Material provided:

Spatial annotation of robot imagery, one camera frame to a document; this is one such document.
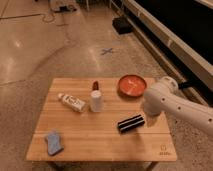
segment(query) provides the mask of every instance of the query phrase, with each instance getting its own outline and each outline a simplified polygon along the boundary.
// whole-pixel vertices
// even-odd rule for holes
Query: wooden table
[[[92,83],[99,81],[104,107],[92,113],[74,112],[58,101],[58,93],[67,93],[89,103]],[[141,109],[142,97],[122,99],[117,94],[118,78],[57,78],[46,97],[26,159],[28,161],[175,161],[175,148],[165,114],[147,117]],[[146,78],[147,85],[154,79]],[[119,121],[141,114],[145,125],[119,134]],[[44,137],[52,130],[61,135],[64,151],[50,157]]]

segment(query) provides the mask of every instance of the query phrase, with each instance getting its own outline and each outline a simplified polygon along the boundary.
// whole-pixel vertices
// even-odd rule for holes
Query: logo on table
[[[161,156],[169,156],[169,155],[171,155],[171,153],[167,151],[167,148],[166,148],[165,145],[161,145],[160,146],[160,150],[161,151],[159,152],[159,155],[161,155]]]

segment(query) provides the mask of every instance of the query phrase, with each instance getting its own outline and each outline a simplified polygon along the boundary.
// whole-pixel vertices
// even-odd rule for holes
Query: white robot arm
[[[173,94],[176,90],[178,84],[171,77],[163,77],[146,89],[143,103],[145,114],[157,116],[165,111],[213,136],[213,108],[180,98]]]

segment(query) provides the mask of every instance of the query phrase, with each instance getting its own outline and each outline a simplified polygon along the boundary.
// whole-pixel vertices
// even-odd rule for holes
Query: concrete floor
[[[0,171],[46,171],[46,163],[25,161],[39,114],[55,77],[120,77],[138,74],[160,78],[166,73],[133,34],[119,36],[116,16],[103,4],[88,13],[0,20]],[[46,0],[1,0],[0,16],[45,14]],[[101,55],[102,49],[114,53]],[[213,170],[213,139],[168,115],[178,160],[154,170]],[[71,163],[66,170],[143,170],[143,163]]]

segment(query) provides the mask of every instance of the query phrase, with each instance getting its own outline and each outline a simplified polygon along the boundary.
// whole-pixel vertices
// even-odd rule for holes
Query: black cable
[[[0,20],[9,20],[9,19],[17,19],[17,18],[25,18],[25,17],[34,17],[34,16],[39,16],[39,15],[42,15],[42,21],[44,23],[51,23],[55,20],[55,16],[54,16],[54,13],[53,13],[53,10],[51,9],[50,7],[50,3],[49,3],[49,8],[50,8],[50,14],[51,14],[51,19],[50,20],[46,20],[45,18],[47,17],[46,14],[44,13],[38,13],[38,14],[29,14],[29,15],[19,15],[19,16],[12,16],[12,17],[3,17],[7,7],[8,7],[8,4],[9,4],[10,0],[8,0],[3,8],[3,11],[0,15]]]

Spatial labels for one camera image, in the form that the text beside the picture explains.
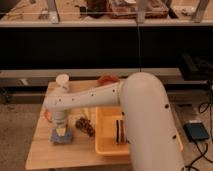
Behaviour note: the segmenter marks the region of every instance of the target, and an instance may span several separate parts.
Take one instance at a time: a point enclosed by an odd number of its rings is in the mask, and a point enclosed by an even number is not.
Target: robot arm
[[[57,94],[50,94],[44,103],[53,117],[75,107],[120,104],[135,171],[184,171],[166,91],[155,76],[136,73],[123,83]]]

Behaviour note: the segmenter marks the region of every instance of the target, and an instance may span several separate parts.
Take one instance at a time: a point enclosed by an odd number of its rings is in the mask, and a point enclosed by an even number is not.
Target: floor
[[[26,171],[25,161],[30,148],[31,139],[37,123],[41,104],[0,104],[0,170],[1,171]],[[203,114],[205,125],[209,128],[209,115]],[[213,159],[213,145],[209,141],[208,156]],[[183,152],[186,163],[199,155],[193,144],[185,146]],[[201,171],[212,171],[213,165],[204,159],[195,165]],[[67,168],[62,171],[132,171],[129,165]]]

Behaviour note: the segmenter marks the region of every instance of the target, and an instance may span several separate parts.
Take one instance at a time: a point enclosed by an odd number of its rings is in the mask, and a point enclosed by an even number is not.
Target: wooden tabletop
[[[56,83],[50,83],[47,89],[49,94]],[[78,92],[97,86],[97,81],[72,81],[70,82],[71,92]],[[185,113],[183,108],[174,107],[177,106],[176,102],[171,102],[172,113],[175,118],[175,124],[180,134],[181,140],[184,145],[183,158],[185,164],[189,164],[195,157],[199,155],[195,145],[189,143],[182,125],[189,121],[189,119],[200,119],[204,122],[207,130],[209,131],[209,113],[202,115],[193,115],[190,111],[190,115]],[[74,122],[77,118],[82,116],[83,109],[75,109],[69,111],[69,125],[73,131],[73,142],[68,145],[53,145],[50,142],[52,125],[47,122],[43,116],[45,109],[42,107],[40,117],[38,119],[37,128],[32,140],[29,155],[26,162],[26,169],[47,169],[47,168],[65,168],[65,167],[82,167],[82,166],[100,166],[100,165],[114,165],[114,164],[130,164],[129,156],[119,157],[105,157],[95,152],[95,139],[88,137],[86,134],[76,130]],[[95,125],[95,108],[88,109],[90,113],[90,119],[92,125]],[[210,140],[209,152],[207,156],[213,159],[213,144]],[[205,161],[205,159],[199,160],[195,164],[200,170],[212,171],[212,164]]]
[[[47,94],[56,86],[50,83]],[[97,86],[96,81],[70,82],[72,92],[82,91]],[[95,109],[88,109],[91,121],[94,124]],[[69,125],[73,131],[73,142],[67,145],[53,145],[50,142],[52,125],[43,116],[45,109],[42,107],[37,128],[32,140],[26,169],[47,169],[78,166],[96,166],[112,164],[128,164],[129,156],[104,157],[95,152],[95,139],[77,130],[73,125],[76,118],[82,115],[82,109],[70,111]]]
[[[84,6],[86,3],[84,0],[55,0],[57,9],[59,12],[61,21],[81,21],[81,20],[94,20],[91,17],[81,17],[79,8],[77,6]],[[194,0],[173,0],[171,7],[175,6],[193,6],[197,7],[198,1]],[[21,0],[7,15],[5,15],[2,21],[48,21],[39,20],[38,17],[42,9],[47,8],[45,0],[37,0],[35,4],[30,4],[29,0]],[[184,16],[181,11],[176,10],[175,13],[179,17],[179,20],[190,20],[191,17]],[[109,16],[104,15],[98,20],[109,20]],[[204,14],[204,19],[213,20],[213,0],[209,1],[208,7]]]

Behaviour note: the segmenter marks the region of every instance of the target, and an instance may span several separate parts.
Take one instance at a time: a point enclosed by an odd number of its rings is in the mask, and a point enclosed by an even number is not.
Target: cable
[[[198,106],[198,111],[199,113],[204,113],[206,112],[208,109],[209,109],[209,125],[210,125],[210,138],[211,138],[211,141],[213,143],[213,125],[212,125],[212,104],[213,104],[213,81],[212,80],[209,80],[208,81],[208,84],[209,84],[209,100],[208,102],[203,102],[201,103],[199,106]]]
[[[195,164],[195,162],[200,160],[207,153],[209,146],[207,143],[205,145],[206,145],[206,149],[204,150],[204,152],[201,151],[201,154],[198,157],[196,157],[194,160],[192,160],[192,162],[188,166],[185,166],[186,168],[188,168],[188,171],[191,171],[191,169],[199,171],[199,169],[194,167],[193,164]]]
[[[185,168],[188,168],[188,169],[194,169],[196,171],[200,171],[198,168],[194,167],[194,166],[185,166]]]
[[[198,151],[200,152],[200,154],[202,154],[202,151],[201,151],[201,149],[200,149],[198,143],[197,143],[197,142],[194,142],[194,144],[196,145],[196,147],[197,147]],[[205,160],[207,160],[209,163],[212,163],[212,164],[213,164],[213,161],[210,160],[210,159],[209,159],[208,157],[206,157],[205,155],[203,156],[203,158],[204,158]]]
[[[140,27],[139,27],[139,23],[137,21],[137,19],[135,20],[136,24],[137,24],[137,36],[138,36],[138,61],[139,61],[139,67],[140,67],[140,72],[142,70],[142,55],[141,55],[141,31],[140,31]]]

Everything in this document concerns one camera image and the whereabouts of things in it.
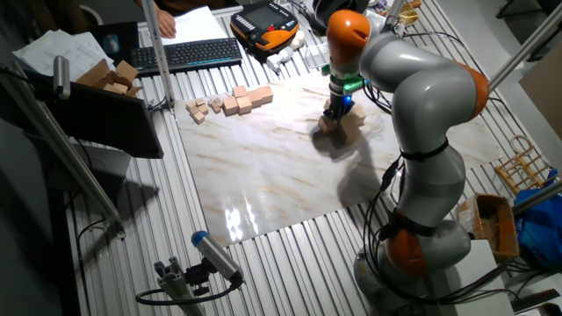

Task objective: With "camera" as the string to find, copy every line of the records that holds it.

Finished exercise:
Spatial annotation of robot imagery, one camera frame to a document; this is one such document.
Spatial labels for one camera image, in the form that the text beside the picture explains.
Everything in this document concerns one camera image and the whereabouts of things in it.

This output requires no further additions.